Credit Suisse, partono le prime class action

Per il momento a muoversi come un elefante in una cristalleria sono principalmente gli studi legali di New York, tra i quali ci sono Levi & Korsinsky e Bronstein, Gewirtz & Grossman, i quali, nel corso della giornata di lunedì 20 marzo 2023, hanno provveduto a notificare due diverse iniziative.
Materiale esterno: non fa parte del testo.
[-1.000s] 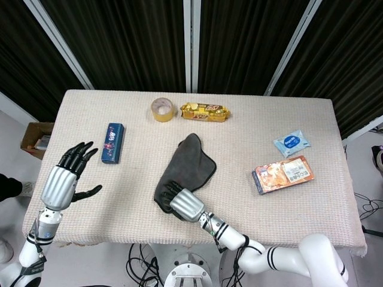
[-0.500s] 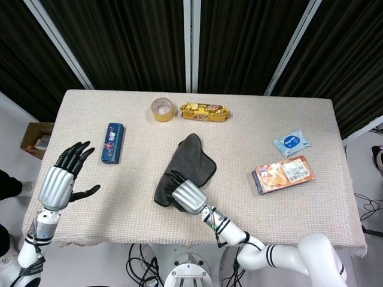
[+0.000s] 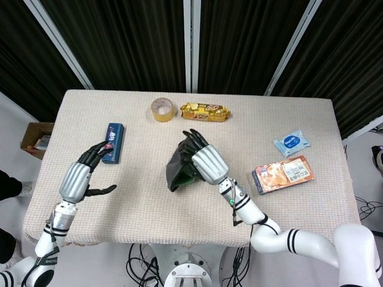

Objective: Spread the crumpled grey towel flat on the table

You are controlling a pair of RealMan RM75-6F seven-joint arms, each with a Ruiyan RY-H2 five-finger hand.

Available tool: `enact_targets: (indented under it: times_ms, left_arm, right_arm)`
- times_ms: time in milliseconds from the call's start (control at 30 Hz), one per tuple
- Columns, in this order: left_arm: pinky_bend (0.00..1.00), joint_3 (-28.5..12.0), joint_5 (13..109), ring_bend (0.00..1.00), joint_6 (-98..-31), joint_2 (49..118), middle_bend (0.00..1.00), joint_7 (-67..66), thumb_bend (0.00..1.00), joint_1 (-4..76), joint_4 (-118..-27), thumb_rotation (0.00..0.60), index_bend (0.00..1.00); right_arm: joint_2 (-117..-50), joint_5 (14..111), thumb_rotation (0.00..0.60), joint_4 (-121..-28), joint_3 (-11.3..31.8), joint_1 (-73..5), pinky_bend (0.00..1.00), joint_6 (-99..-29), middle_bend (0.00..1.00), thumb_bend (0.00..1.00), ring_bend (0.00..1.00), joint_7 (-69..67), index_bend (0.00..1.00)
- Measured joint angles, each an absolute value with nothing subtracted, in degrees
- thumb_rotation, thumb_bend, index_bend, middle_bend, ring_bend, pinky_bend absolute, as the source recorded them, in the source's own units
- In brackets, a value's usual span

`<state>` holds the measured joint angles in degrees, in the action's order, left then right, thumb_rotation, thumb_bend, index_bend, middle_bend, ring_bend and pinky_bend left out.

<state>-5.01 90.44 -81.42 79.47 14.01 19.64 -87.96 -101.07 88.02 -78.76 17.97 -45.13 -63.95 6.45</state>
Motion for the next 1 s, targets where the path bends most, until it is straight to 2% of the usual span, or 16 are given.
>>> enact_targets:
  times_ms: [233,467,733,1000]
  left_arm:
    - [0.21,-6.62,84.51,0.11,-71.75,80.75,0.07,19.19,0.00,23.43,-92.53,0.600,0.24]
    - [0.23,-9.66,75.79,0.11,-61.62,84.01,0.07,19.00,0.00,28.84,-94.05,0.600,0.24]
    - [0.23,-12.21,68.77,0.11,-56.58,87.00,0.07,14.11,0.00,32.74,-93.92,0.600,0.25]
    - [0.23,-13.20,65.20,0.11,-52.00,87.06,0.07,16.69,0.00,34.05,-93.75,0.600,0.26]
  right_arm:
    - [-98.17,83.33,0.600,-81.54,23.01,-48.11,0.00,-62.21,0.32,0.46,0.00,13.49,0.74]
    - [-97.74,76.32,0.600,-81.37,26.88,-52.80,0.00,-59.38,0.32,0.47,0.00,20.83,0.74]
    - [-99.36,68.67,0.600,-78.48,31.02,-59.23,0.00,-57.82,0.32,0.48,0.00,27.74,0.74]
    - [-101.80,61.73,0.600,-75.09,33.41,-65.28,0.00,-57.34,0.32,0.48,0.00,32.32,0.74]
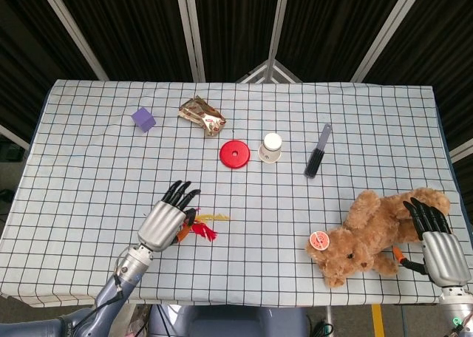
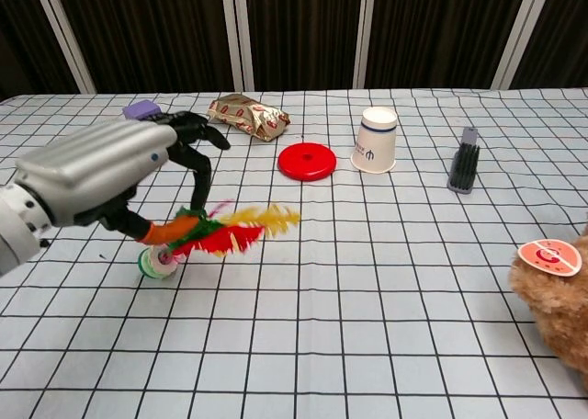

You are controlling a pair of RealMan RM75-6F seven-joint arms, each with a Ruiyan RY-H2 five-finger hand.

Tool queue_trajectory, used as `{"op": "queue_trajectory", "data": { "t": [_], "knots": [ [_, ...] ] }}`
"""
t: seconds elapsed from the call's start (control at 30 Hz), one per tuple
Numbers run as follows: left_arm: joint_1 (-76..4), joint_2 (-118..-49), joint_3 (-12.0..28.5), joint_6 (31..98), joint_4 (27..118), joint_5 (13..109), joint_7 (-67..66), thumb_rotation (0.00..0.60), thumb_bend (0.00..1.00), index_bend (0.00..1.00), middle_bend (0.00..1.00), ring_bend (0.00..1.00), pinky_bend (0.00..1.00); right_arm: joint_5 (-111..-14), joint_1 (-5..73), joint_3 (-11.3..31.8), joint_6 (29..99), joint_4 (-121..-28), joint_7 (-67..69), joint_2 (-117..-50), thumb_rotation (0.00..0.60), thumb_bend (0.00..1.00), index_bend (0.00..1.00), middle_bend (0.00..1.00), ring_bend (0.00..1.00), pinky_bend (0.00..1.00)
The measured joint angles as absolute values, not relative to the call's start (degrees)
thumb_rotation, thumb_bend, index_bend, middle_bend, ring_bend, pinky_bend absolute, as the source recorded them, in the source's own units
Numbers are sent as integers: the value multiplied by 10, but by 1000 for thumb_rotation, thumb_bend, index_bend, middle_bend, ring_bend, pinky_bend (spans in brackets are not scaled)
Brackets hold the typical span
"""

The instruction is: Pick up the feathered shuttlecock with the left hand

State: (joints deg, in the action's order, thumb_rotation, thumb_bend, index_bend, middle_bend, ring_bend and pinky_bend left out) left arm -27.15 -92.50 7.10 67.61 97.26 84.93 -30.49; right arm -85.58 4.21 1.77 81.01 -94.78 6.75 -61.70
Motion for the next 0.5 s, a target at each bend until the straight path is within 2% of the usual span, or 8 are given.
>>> {"op": "queue_trajectory", "data": {
  "t": [0.2, 0.5],
  "knots": [
    [-257, -878, 75, 697, 990, 842, -259, 600, 632, 618, 139, 0, 15, -854, 42, 18, 810, -949, 64, -618, 600, 342, 0, 0, 0, 0],
    [-245, -859, 68, 708, 979, 832, -211, 600, 632, 618, 139, 0, 15, -854, 43, 18, 809, -950, 60, -619, 600, 341, 0, 0, 0, 0]
  ]
}}
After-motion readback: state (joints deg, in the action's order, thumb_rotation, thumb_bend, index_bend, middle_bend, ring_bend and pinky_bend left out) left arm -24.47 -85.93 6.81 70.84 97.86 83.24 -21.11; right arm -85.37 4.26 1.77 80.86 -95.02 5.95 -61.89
Levi & Korsinsky spiega che la causa per nome e per conto degli investitori del Credit Suisse è stata avviata nella Corte Distrettuale degli Stati Uniti per il Distretto del New Jersey. Questa particolare iniziativa è stata rivolta agli investitori che, nel corso degli anni hanno acquisito, in diverso modo, particolari titoli di Credit Suisse, come sono le azioni e le obbligazioni. La class action riguarda le operazioni effettuate nel periodo compreso tra il 1° dicembre 2022 ed il 17 febbraio 2023.
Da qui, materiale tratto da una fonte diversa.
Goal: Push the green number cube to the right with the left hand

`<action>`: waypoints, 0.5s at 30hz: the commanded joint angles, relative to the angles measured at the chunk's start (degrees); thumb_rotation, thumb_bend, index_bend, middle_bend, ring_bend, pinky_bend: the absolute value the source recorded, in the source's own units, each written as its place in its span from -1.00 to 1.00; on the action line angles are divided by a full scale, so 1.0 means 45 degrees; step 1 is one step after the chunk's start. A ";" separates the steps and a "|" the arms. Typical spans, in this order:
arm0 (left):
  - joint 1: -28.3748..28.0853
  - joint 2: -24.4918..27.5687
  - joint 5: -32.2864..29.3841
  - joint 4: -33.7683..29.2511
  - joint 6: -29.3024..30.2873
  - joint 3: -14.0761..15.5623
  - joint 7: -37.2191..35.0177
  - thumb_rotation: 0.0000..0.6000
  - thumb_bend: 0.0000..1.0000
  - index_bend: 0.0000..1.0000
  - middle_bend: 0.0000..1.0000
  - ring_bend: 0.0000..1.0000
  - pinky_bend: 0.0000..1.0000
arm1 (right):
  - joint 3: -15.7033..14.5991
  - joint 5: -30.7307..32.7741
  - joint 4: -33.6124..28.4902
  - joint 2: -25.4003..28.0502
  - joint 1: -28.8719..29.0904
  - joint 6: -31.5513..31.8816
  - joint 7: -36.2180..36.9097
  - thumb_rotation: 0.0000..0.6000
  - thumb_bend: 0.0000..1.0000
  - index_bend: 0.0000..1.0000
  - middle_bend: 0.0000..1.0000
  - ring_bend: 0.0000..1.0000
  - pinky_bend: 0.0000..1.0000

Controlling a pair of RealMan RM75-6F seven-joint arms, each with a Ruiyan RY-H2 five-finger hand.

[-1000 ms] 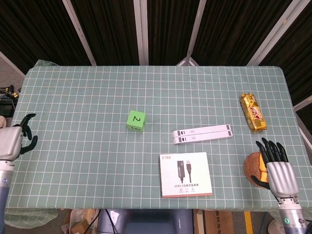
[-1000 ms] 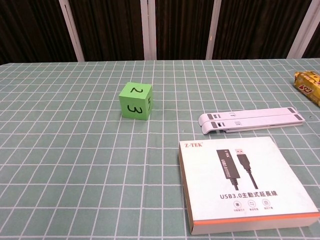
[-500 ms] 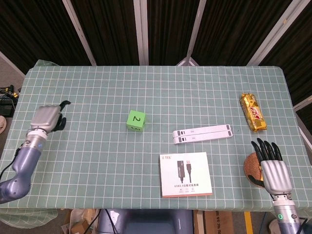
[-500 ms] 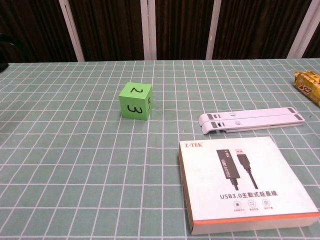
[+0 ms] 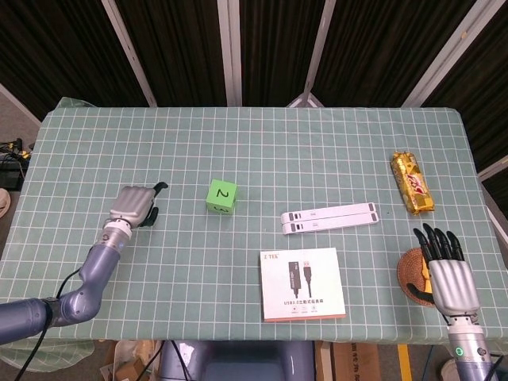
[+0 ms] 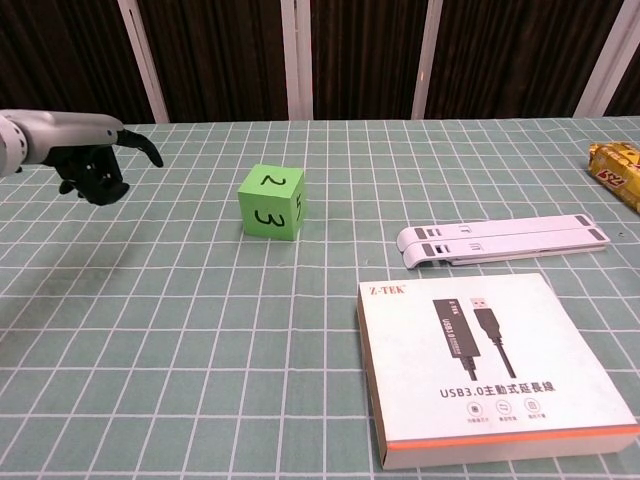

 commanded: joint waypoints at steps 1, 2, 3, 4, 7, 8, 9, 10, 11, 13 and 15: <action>-0.0253 -0.0583 -0.0028 0.0329 0.0196 0.0087 0.0021 1.00 0.44 -0.62 0.55 0.33 0.34 | 0.0009 0.0030 0.0007 0.0002 0.0012 -0.0021 -0.0002 1.00 -0.86 -0.89 -1.00 -1.00 -1.00; -0.0314 -0.0741 -0.0052 0.0402 0.0208 0.0095 0.0011 1.00 0.44 -0.62 0.55 0.33 0.34 | 0.0013 0.0038 0.0011 0.0001 0.0017 -0.0024 -0.0008 1.00 -0.85 -0.89 -1.00 -1.00 -1.00; -0.0384 -0.0907 -0.0054 0.0458 0.0207 0.0094 -0.0004 1.00 0.44 -0.62 0.55 0.33 0.34 | 0.0018 0.0044 0.0015 -0.0002 0.0020 -0.0019 -0.0017 1.00 -0.85 -0.89 -1.00 -1.00 -1.00; -0.0445 -0.1060 -0.0038 0.0523 0.0241 0.0095 -0.0009 1.00 0.44 -0.62 0.55 0.33 0.34 | 0.0022 0.0051 0.0019 -0.0006 0.0022 -0.0016 -0.0022 1.00 -0.86 -0.89 -1.00 -1.00 -1.00; -0.0602 -0.1521 0.0155 0.0669 0.0423 0.0139 0.0016 1.00 0.44 -0.60 0.54 0.33 0.34 | 0.0031 0.0085 0.0036 -0.0017 0.0029 -0.0021 -0.0037 1.00 -0.85 -0.89 -1.00 -1.00 -1.00; -0.0647 -0.1657 0.0234 0.0707 0.0482 0.0159 0.0029 1.00 0.43 -0.60 0.54 0.33 0.34 | 0.0036 0.0100 0.0048 -0.0031 0.0036 -0.0029 -0.0042 1.00 -0.85 -0.89 -1.00 -1.00 -1.00; -0.0713 -0.1856 0.0366 0.0747 0.0565 0.0181 0.0051 1.00 0.43 -0.60 0.54 0.33 0.34 | 0.0041 0.0112 0.0053 -0.0037 0.0039 -0.0030 -0.0047 1.00 -0.85 -0.89 -1.00 -1.00 -1.00; -0.0737 -0.1952 0.0424 0.0776 0.0619 0.0188 0.0055 1.00 0.43 -0.60 0.54 0.33 0.34 | 0.0044 0.0117 0.0055 -0.0039 0.0041 -0.0030 -0.0048 1.00 -0.85 -0.89 -1.00 -1.00 -1.00; -0.0770 -0.2092 0.0504 0.0818 0.0701 0.0194 0.0058 1.00 0.43 -0.60 0.54 0.33 0.34 | 0.0044 0.0121 0.0056 -0.0037 0.0043 -0.0030 -0.0047 1.00 -0.85 -0.89 -1.00 -1.00 -1.00; -0.0846 -0.2376 0.0650 0.0908 0.0832 0.0190 0.0062 1.00 0.43 -0.60 0.53 0.33 0.34 | 0.0042 0.0125 0.0053 -0.0032 0.0040 -0.0024 -0.0031 1.00 -0.86 -0.89 -1.00 -1.00 -1.00; -0.0913 -0.2641 0.0789 0.1035 0.0971 0.0158 0.0049 1.00 0.43 -0.60 0.53 0.33 0.34 | 0.0058 0.0135 0.0057 -0.0020 0.0034 0.0005 0.0001 1.00 -0.86 -0.89 -1.00 -1.00 -1.00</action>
Ma quali sono le accuse lanciate contro il Credit Suisse? Lo studio Levi & Korsinsky ritiene che la banca svizzera avrebbe reso delle dichiarazioni false o, comunque vada, contraffatte in merito a questi determinati eventi:

  • a differenza di quanto aveva dichiarato Axel Lehmann nel dicembre 2022, in qualità di presidente del Credit Suisse, il forte aumento dei deflussi di clienti che la banca ha iniziato a registrare nel corso del mese di ottobre 2022 è continuato nel tempo;
  • Credit Suisse ha, di fatto, sottovalutato l’impatto di una serie recente di perdite trimestrale dell’azienda. Sono stati sottovalutati, inoltre, i rischi e i fallimenti di compliance sulla liquidità e sulla sua capacità di riuscire a continuare a trattenere i fondi dei clienti;
  • l’istituto elvetico, inoltre, aveva evidentemente sottovalutato la posizione finanziaria e le prospettive future della società;
  • Credit Suisse, inoltre, ha reso delle dichiarazioni pubbliche che, sostanzialmente, risultano essere false e fuorvianti in ogni momento.

I problemi in Svizzera

Anche in Svizzera alcuni investitori si stanno muovendo contro Credit Suisse. A scendere in campo è la Fondazione Ethos, la quale, in rappresentanza dei fondi pensione svizzeri, ritiene che i soci di Ubs e di Credit Suisse non saranno in grado di votare in assemblea sulla fusione. I clienti svizzeri, in futuro, dovranno fare i conti con i rischi di una posizione dominante di Ubs all’interno del mercato finanziario svizzero.

Fondazione Ethos ha, inoltre, sottolineato che nel corso dei prossimi giorni saranno esaminate tutte le opzioni possibili, comprese quelle legali. L’intenzione è quella di determinare le eventuali responsabilità di questa debacle e di continuare a difendere gli interessi dei soci. Fondazione Ethos chiede lo scorporo delle attività svizzere della banca, per ridurre gli esuberi e mantenere una sana competizione.

Patrik Kauffman, gestore di un altro fondo, ritiene che l’azzeramento delle obbligazioni Additional Tier 1 (AT1) si contro la legge. Intervistato dal “Financial Times” ha sottolineato che questa decisione è folle, perché gli obbligazionisti di AT1 non riceveranno nulla, mentre gli azionisti se ne andranno con 3 miliardi di franchi svizzeri (3,2 miliardi di dollari).